Work item
Please repeat all the entries. Nothing may differ.

Records shown
==============================
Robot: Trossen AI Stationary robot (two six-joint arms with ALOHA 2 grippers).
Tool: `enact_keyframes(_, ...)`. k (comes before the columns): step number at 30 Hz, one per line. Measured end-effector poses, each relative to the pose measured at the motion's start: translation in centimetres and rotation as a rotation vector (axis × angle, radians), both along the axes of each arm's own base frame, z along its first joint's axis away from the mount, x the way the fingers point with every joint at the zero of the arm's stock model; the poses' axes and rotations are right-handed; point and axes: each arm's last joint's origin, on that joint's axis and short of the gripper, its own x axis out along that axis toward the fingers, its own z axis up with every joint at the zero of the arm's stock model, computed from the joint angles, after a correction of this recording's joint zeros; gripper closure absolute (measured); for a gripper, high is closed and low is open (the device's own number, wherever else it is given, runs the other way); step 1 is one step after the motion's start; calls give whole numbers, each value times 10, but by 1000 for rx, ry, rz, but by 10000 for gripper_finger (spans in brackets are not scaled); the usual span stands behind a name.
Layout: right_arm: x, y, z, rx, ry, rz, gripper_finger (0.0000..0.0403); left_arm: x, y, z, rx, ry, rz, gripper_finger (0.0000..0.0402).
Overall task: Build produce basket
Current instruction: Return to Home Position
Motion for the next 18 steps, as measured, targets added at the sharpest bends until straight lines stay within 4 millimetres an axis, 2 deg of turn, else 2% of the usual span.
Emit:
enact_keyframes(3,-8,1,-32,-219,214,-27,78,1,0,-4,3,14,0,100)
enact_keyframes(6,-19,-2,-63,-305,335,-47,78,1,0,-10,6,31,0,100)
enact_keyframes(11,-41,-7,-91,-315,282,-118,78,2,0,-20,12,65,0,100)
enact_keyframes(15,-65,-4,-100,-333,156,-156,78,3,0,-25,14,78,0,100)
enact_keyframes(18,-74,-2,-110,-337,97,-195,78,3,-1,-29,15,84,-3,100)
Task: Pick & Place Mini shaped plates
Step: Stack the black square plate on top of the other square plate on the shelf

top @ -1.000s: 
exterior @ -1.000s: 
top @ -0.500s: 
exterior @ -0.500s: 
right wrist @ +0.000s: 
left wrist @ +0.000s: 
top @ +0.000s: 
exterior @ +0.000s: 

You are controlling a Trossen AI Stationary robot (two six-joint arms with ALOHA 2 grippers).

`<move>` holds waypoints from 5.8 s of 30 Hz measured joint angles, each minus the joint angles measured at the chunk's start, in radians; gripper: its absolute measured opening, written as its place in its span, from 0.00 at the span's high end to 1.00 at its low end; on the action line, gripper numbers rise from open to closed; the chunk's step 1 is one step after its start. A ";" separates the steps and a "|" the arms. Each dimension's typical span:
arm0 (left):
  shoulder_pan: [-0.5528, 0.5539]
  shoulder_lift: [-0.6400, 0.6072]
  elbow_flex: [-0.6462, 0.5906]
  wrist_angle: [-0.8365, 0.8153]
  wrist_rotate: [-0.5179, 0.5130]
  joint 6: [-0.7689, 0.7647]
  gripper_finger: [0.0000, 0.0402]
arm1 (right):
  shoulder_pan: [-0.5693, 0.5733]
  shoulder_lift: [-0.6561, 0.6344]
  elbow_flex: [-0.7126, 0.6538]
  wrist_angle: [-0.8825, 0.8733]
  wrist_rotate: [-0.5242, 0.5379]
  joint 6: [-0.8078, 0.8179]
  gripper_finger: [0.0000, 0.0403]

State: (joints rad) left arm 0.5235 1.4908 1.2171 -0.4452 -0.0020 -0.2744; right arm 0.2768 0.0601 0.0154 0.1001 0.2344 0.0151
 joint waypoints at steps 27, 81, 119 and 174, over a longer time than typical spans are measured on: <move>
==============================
Result
Robot: Trossen AI Stationary robot (two six-joint arms with ALOHA 2 grippers).
Tool: `enact_keyframes(_, ...)`. k (comes before the columns): step number at 30 Hz, one per line. Measured end-effector poses, each relative to the pose measured at the motion's start: translation in centimetres and rotation as a rotation vector (axis × angle, radians), both along the axes of each arm's own base frame, z along its first joint's axis away from the mount, x the way the fingers point with every joint at the zero of the arm's stock model; the poses' axes and rotations are right-handed; point and axes: each arm's last joint's origin, on that joint's axis and short of the gripper, its own x axis out along that axis toward the fingers, its own z axis up with every joint at the zero of the arm's stock model, computed from the joint angles, after a correction of this recording's joint zeros; gripper closure absolute (measured); for a gripper, high is closed and low is open (the device's own number, wherever else it is given, runs the other way); step 1 is one step after the motion's start; calls give whole numbers, each value times 10, but by 1000 for rx, ry, rz, but by 10000 for gripper_finger (spans in brackets are not scaled); the usual span stands behind a name.
Layout: right_arm: x, y, z, rx, ry, rz, gripper_finger (0.0000..0.0403); left_arm: x, y, z, rx, ry, rz, gripper_finger (0.0000..0.0402).
Overall task: Build produce basket
Current instruction: Return to Home Position
Motion for the next 18 steps, as measured, targets added at the sharpest bends until straight lines stay within 4 millimetres an axis, 2 deg of turn, else 2% of the usual span.
Emit:
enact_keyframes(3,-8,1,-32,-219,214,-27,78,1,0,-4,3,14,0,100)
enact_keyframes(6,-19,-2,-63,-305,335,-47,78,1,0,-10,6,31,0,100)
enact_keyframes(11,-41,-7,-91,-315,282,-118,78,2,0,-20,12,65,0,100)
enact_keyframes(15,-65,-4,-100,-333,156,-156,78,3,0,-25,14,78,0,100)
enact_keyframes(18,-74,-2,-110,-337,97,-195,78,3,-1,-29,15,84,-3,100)
Task: Pick & Place Mini shaped plates
Step: Stack the black square plate on top of the other square plate on the shelf

top @ -1.000s: 
exterior @ -1.000s: 
top @ -0.500s: 
exterior @ -0.500s: 
right wrist @ +0.000s: 
left wrist @ +0.000s: 
top @ +0.000s: 
exterior @ +0.000s: 

You are controlling a Trossen AI Stationary robot (two six-joint arms with ALOHA 2 grippers).

`<move>` holds waypoints from 5.8 s of 30 Hz measured joint angles, each minus the joint angles measured at the chunk's start, in radians; gripper: its absolute measured opening, written as its place in its span, from 0.00 at the span's high end to 1.00 at its low end; on the action line, gripper numbers rise from open to closed; the chunk's step 1 is one step after its start. A ";" separates the steps and a "|" the arms. Each dimension's typical span:
arm0 (left):
  shoulder_pan: [-0.5528, 0.5539]
  shoulder_lift: [-0.6400, 0.6072]
  elbow_flex: [-0.6462, 0.5906]
  wrist_angle: [-0.8365, 0.8153]
  wrist_rotate: [-0.5179, 0.5130]
  joint 6: [-0.7689, 0.7647]
  gripper_finger: [0.0000, 0.0402]
arm1 (right):
  shoulder_pan: [-0.5693, 0.5733]
  shoulder_lift: [-0.6561, 0.6344]
  elbow_flex: [-0.7126, 0.6538]
  wrist_angle: [-0.8825, 0.8733]
  wrist_rotate: [-0.5242, 0.5379]
  joint 6: [-0.8078, 0.8179]
  gripper_finger: [0.0000, 0.0403]

State: (joints rad) left arm 0.5235 1.4908 1.2171 -0.4452 -0.0020 -0.2744; right arm 0.2768 0.0601 0.0154 0.1001 0.2344 0.0151
 joint waypoints at steps 27, 81, 119 and 174, over a longer time than typical spans are measured on: <move>

For this exercise, nothing more is required.